The differences in posture also serve another function. Edie in her possession of the dominant stance symbolizes a position of strength which is reinforced by the narrative as her character never waivers from the morally right position of opposing the local mafia (Naremore). Malloy’s character, however, spends the majority of the film oscillating between action and passivity as he struggles in defining himself against a patriarchal figure (Wexman 134). As a washed out boxer who experiences a crisis of conscious after partaking in the assassination for the local mobster, Malloy is constantly torn between opposing the local mafia and doing nothing; this indecision illustrates the character’s vulnerability (Wexman 135), a vulnerability that is not shed until the character’s indecision is resolved and his male identity is reaffirmed through the confrontation with the mob boss.
Brandon’s acting style is commonly referred to as Method acting, an acting style fashioned after Lee Strasberg which emphasized actors becoming the role by reliving their own experiences and substituting their emotions for the emotions of the characters in order to give realist performance (Naremore). However, defining method acting is problematic best; indeed the phrase method acting has become an umbrella term to describe a vast assortment of performances styles which premiered during the heyday of the Actor’s Studio which was heralded by the media as a new acting style simply because the rhetoric of film performances had changed (Baron 24-25).
The Method was held up as the first real acting style which could be studied but as Cynthia Baron argues, the Method, which actually has three main variations, was not altogether different than the Hollywood studio era (Baron 25-26).
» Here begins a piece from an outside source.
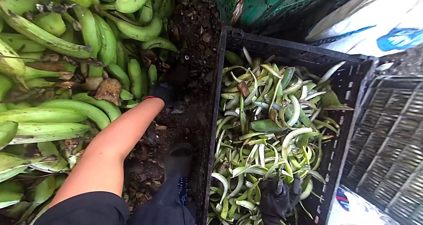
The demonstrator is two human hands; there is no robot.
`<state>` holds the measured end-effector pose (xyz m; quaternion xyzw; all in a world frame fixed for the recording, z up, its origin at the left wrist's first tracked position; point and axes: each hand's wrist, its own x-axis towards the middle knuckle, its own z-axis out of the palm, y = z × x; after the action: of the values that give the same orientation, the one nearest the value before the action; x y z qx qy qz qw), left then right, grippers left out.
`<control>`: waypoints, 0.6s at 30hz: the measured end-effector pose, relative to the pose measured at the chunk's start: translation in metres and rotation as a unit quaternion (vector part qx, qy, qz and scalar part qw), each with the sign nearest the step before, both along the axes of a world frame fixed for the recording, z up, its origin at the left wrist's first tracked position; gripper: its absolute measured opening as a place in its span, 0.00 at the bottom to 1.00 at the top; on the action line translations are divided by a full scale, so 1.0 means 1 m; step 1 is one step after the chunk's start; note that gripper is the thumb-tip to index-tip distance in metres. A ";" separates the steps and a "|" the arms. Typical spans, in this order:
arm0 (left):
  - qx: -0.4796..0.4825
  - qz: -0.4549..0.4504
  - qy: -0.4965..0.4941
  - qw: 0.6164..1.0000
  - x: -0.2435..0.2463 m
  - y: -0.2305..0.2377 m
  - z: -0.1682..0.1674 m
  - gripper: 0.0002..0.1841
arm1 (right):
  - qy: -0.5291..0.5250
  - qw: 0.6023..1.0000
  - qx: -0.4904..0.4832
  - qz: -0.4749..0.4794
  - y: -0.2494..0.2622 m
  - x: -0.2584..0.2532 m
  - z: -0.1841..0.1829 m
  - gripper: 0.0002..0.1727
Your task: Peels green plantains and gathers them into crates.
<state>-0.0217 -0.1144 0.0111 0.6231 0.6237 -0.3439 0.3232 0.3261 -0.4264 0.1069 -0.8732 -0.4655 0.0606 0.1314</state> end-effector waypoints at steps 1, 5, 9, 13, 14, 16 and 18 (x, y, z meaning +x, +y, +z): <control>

Brando, himself, is a Method actor, but his performance differs than Strasberg’s. Brando’s mentor, Stella Alder, was a student of Strasberg but her performance technique emphasized script analysis and creative imagination rather than emotional memory (Baron 26-27). Under Alder, the script provided the basis for character building and the actor simply had to delve into the fictional world that script provided. Alder’s influence is clearly visible in Brando’s portrayal as Malloy (Baron 26). Brando speaks with a thick accent, pausing consistently in his dialogue with other characters; this conveys the character’s muddled state of mind, illustrating the character’s inner struggle with conscious through Malloy’s lack of articulation (Baron 26).
His inability to communicate gradually improves as his character arch progresses, culminating in the infamous ‘contenda’ speech (Naremore) Brando’s brooding expression, which is punctuated by makeup and physical posture is also indicative of a method performance (Naremore; Wexman 134). Brando’s bulky body weight alludes to his history as a boxer; yet, the masculine power typically associated with his character’s former profession is diminished by his tendency to slouch (Naremore). This posture choice adds to his character’s lack of domination as it allows other actors, particularly the gregarious mob boss to tower over him (Wexman 134-135). Like his speech, his posture slightly improves as his character transitions from a state of indecisive adolescence to hero, rebelling against the local mob (Naremore).